_Stored data_

━━━━━━━━━━━━━━━━━━━━━━━━━━━━━━

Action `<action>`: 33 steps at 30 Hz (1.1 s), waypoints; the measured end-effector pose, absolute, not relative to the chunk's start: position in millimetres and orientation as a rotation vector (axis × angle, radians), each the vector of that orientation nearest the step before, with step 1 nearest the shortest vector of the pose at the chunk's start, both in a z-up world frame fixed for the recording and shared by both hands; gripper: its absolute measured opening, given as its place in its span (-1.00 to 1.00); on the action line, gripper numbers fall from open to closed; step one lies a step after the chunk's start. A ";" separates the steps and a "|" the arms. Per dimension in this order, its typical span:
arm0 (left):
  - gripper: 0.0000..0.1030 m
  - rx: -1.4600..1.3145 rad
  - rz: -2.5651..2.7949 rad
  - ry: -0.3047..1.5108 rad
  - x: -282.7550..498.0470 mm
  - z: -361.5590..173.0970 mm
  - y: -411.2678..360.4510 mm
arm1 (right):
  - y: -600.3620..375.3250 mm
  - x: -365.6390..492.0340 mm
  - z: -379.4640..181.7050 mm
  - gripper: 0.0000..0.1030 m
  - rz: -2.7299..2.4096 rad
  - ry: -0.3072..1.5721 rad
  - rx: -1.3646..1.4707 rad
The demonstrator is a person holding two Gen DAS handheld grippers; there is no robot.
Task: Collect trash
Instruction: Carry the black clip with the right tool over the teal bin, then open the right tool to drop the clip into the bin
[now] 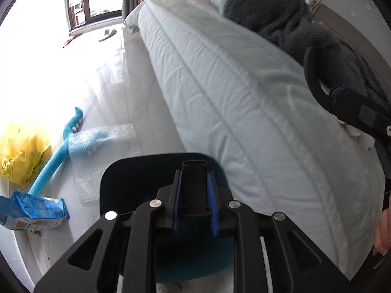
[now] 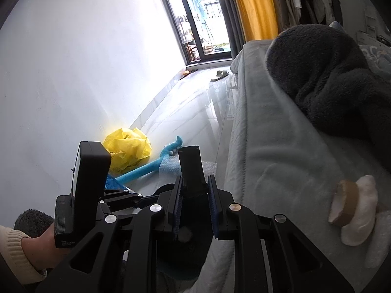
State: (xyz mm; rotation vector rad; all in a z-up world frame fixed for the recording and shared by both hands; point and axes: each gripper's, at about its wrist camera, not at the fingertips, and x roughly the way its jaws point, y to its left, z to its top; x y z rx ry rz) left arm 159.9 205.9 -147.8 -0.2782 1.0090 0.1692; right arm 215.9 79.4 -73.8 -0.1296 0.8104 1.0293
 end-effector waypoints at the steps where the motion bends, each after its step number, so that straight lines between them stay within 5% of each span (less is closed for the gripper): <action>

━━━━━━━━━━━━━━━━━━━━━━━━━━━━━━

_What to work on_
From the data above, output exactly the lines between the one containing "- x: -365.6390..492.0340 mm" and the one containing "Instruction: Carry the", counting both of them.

_Exercise output_
  - x: -365.6390..492.0340 mm
  - z: -379.4640..181.7050 mm
  - gripper: 0.0000..0.1030 m
  - rz: -2.7299..2.4096 rad
  - ry: -0.3072..1.5721 rad
  - rx: -1.3646..1.4707 rad
The demonstrator is a person holding two Gen DAS handheld grippers; there is no robot.
Task: Collect trash
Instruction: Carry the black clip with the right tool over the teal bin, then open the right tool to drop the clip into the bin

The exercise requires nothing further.